Такого подарка я не ожидал не только от Бекташа, но и от самого господа бога! С времен князя Олега не было у нас ни с кем договора о Черном море.
С тех пор как сто лет назад Сулейман Великолепный провозгласил Черное море внутренним турецким озером - Дахли кгёль, туда и птица клюв не смела сунуть, разве лишь отважные запорожцы да донцы храбро врывались в море на своих утлых суденышках и штурмовали турецкие крепости или же схватывались в неравных боях с грозно вооруженными османскими галерами. Шляхта, которой и не снилось побывать на Черном море, распространяла слух, будто все казаки сплошь хищники и грабители, а теперь этих грабителей сам султан пускал на море и приглашал как посредников честных в великой торговле между безграничной Турецкой империей и двумя могущественными приморскими христианскими державами - Москвой и Польшей.
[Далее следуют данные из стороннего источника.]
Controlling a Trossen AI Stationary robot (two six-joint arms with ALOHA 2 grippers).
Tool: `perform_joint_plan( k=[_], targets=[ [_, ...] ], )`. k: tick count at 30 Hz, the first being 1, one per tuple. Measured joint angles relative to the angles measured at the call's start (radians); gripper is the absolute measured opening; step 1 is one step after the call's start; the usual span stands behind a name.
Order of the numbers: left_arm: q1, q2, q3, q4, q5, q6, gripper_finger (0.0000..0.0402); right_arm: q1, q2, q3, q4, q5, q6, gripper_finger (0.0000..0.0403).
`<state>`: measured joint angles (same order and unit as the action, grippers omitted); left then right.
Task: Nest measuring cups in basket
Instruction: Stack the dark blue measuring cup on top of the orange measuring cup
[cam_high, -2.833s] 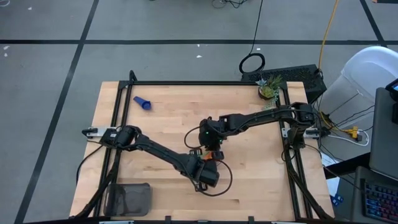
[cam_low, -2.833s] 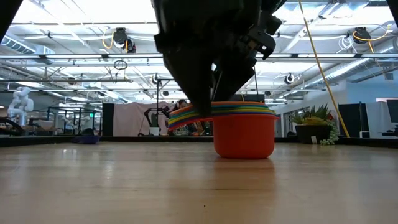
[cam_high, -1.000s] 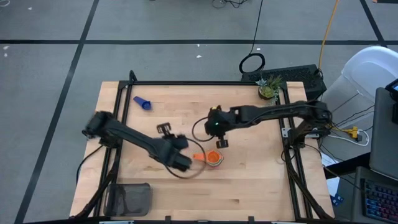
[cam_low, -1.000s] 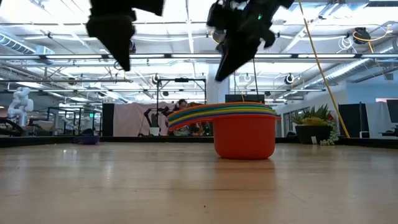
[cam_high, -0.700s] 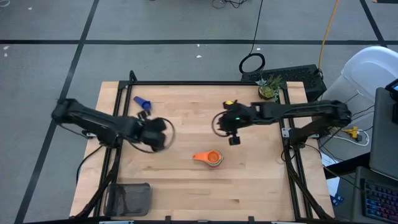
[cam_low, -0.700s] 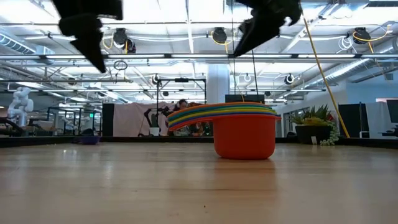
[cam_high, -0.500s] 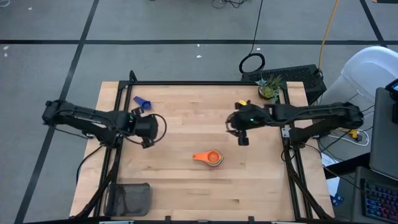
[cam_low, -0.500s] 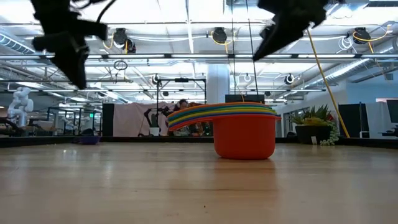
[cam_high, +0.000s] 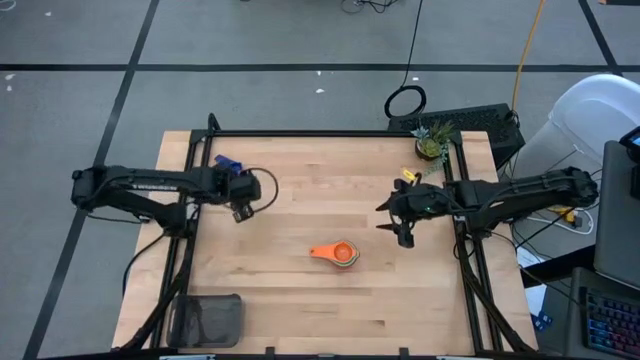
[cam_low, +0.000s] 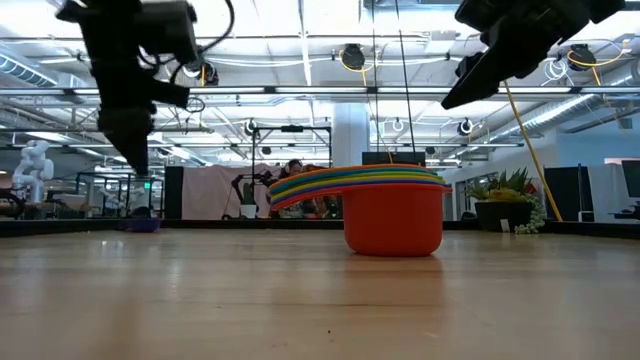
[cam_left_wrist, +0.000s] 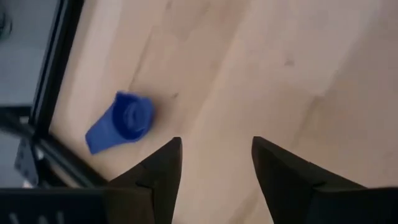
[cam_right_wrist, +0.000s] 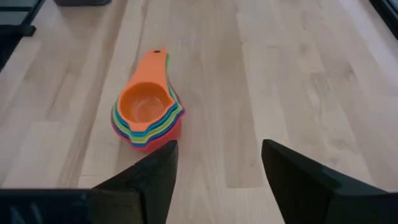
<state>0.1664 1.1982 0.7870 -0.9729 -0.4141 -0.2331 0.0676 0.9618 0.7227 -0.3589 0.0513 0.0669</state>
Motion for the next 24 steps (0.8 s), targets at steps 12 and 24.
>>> perform_joint_plan(
  k=[12,24],
  targets=[
    [0.237,0.22,0.002,0.031,0.094,0.106,0.0198,0.007,-0.002,0.0,-0.007,0.0,-0.043,0.0222],
    [0.251,0.222,0.001,0.062,-0.016,0.285,0.0198,0.014,-0.001,0.0,-0.035,-0.002,-0.003,0.0222]
  ],
)
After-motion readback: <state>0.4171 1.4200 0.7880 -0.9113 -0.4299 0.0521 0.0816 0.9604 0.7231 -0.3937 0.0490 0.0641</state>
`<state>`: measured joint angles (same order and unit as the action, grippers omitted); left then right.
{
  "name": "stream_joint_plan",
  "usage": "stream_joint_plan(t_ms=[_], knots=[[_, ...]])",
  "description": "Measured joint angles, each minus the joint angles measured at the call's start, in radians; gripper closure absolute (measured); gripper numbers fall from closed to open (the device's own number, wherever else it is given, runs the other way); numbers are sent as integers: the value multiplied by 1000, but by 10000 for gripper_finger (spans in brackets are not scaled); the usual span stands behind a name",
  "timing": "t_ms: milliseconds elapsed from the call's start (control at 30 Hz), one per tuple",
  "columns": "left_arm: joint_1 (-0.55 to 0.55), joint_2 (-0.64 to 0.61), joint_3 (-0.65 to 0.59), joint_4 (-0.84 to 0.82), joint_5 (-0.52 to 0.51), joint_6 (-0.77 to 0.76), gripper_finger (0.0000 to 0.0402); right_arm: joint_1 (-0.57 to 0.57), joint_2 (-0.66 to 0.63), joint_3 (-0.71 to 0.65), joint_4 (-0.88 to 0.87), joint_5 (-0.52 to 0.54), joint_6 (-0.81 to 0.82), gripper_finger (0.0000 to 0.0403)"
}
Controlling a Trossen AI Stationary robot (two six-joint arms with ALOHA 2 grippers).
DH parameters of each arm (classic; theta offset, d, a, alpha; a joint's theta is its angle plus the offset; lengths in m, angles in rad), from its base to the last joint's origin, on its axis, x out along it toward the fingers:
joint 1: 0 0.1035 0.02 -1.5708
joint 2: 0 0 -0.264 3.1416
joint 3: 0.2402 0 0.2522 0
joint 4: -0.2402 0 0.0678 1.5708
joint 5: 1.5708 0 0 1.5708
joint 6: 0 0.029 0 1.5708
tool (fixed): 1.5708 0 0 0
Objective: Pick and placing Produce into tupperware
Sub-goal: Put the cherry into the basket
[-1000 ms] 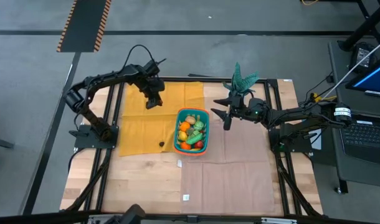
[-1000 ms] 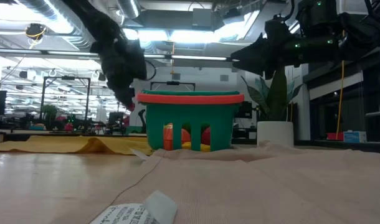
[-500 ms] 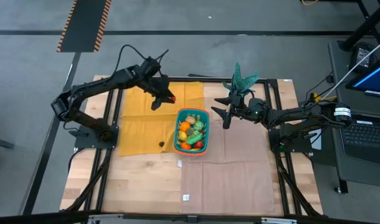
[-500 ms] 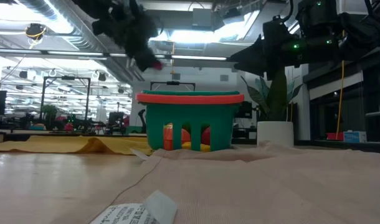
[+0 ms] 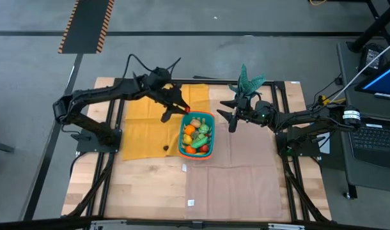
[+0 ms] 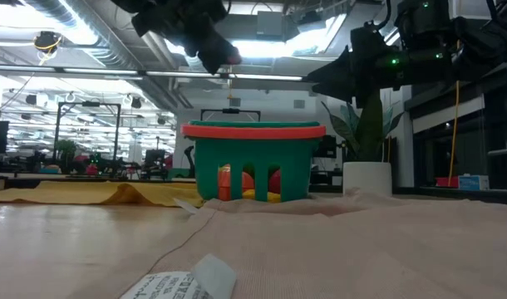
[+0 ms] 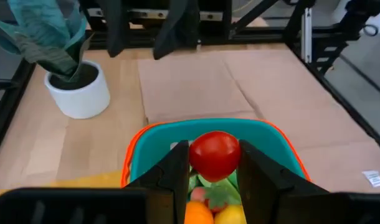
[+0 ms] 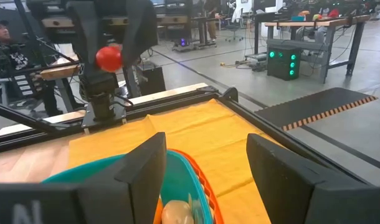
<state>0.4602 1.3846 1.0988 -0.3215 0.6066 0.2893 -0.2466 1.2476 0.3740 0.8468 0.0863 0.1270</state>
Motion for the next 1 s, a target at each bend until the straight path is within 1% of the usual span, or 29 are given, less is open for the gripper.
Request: stream_joint_plan(t_ms=[167,333,467,567,733,1000], knots=[[-55,3,0,5,-89,0,301,0,0,0,0,0,0,178],[-101,14,0,36,-121,-3,302,0,0,0,0,0,0,178],[-133,52,0,39,-179,-26,299,0,0,0,0,0,0,178],[-151,94,0,51,-201,-45,296,0,0,0,0,0,0,178],[-164,153,0,73,-204,-86,302,0,0,0,-3,-1,0,178],[-163,161,0,74,-209,-127,300,0,0,0,-5,-1,0,178]])
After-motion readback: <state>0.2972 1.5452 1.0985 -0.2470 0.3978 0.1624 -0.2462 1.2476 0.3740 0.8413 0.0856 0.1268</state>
Были в договоре такие пункты:
1. Султан турецкий разрешает войску казаков и их народу вольное плавание на Черном море ко всем своим портам, городам и острогам, также на Белом[53] море ко всем своим владениям христианским, также ко всем рекам и городам, с которыми по своему желанию в торги и купеческие дела входить должны, продавать, покупать и менять по своей воле, стоять в портах и выезжать, когда пожелают, без каких-либо помех, сопротивления и затруднений.
2. Для способствования новой торговле Войска Запорожского и народа его султан турецкий освобождает их купцов от любого мыта и подати, а также товары их, какие только они в его державу ввозят или из его державы вывозить захотят, сроком на сто лет (если не на сто, то хотя бы на пятьдесят, или по крайней мере на тридцать), за чем служебные начальники повсеместно следить будут, а по окончании ста лет, если аллах позволит, то большее бремя подати, как и сами турки, нести должны.
3. Для сдерживания своевольных людей от нападений на море, с разрешения султана Войско Запорожское заложит несколько городов портовых ниже порогов, до самого устья Буга в Днепр, оттуда и торговлю свою чинить, и безопасность на море против своеволия обеспечить само собой должно.
Я читал этот договор пункт за пунктом вслух, из старшин моих разве лишь Джелалий понимал все до конца, да, собственно, это он и привез неожиданный в действиях земли нашей договор, потому-то я, прочтя два или три пункта, спрашивал его:
- Все ли здесь так, Филон, как следует?
- Да кажется, Богдан, что именно так, черти бы его побрали и все турецкие святые в придачу! - посверкивал он крепкими зубами из-под густых усов, которые до сих пор еще не брала седина.
- А почему это они в такой спешке снарядили этот договор, как ты думаешь? - спросил я его еще, вычитав пункт о том, что нам как когда-то еще при князьях киевских и императорах византийских, выделен и двор в Стамбуле свой во всей неприкосновенности и привилегиях необходимых и знатных.
- Наверное, боятся нас, Богдан. Услышали о нашей силе, а для турка сила - превыше всего.
- А может, хотят, чтобы мы оберегали им море от самих себя?
- Может, и так, на то же они и хитрые да мудрые и аллаха своего вспоминают после каждого слова, а мы своего бога, вишь, вспоминаем, лишь когда нам солоно приходится.
Тогда я прочел договор еще раз, уже на нашем языке, чтобы генеральный мой писарь понял, о чем идет речь, и тут же сказал Выговскому уведомить комиссаров королевских о нем, послав каждому из них список.
Выговский послушно наклонил голову, я же, оказав Осман-чаушу особую честь, спросил его, когда бы он хотел иметь отпуск посольский, чтобы приготовить для него шертные грамоты и передать подарки для султана, матери султанской, отца султанского Бекташ-аги и садразама Мехмед-паши за их ласку к моему войску и к народу моему да и ко мне лично.
Пан Кисель тем временем бесился, сидя без дела в Переяславе, запертый в выделенном для него доме казаками так плотно, что и мышь к нему не проскользнула бы. Каждый день присылал мне гневные цидулки, требуя начала проведения их комиссии, а я либо оставлял эти его писания без ответа, либо велел Выговскому отписывать, что занят державными хлопотами то по приему турецкого посла, то по отпуску послов молдавского и мунтянского, то опять-таки по приему и отпуску посла семиградского.
Тем временем прилетали ко мне вести со всех сторон, и были эти вести не самыми лучшими.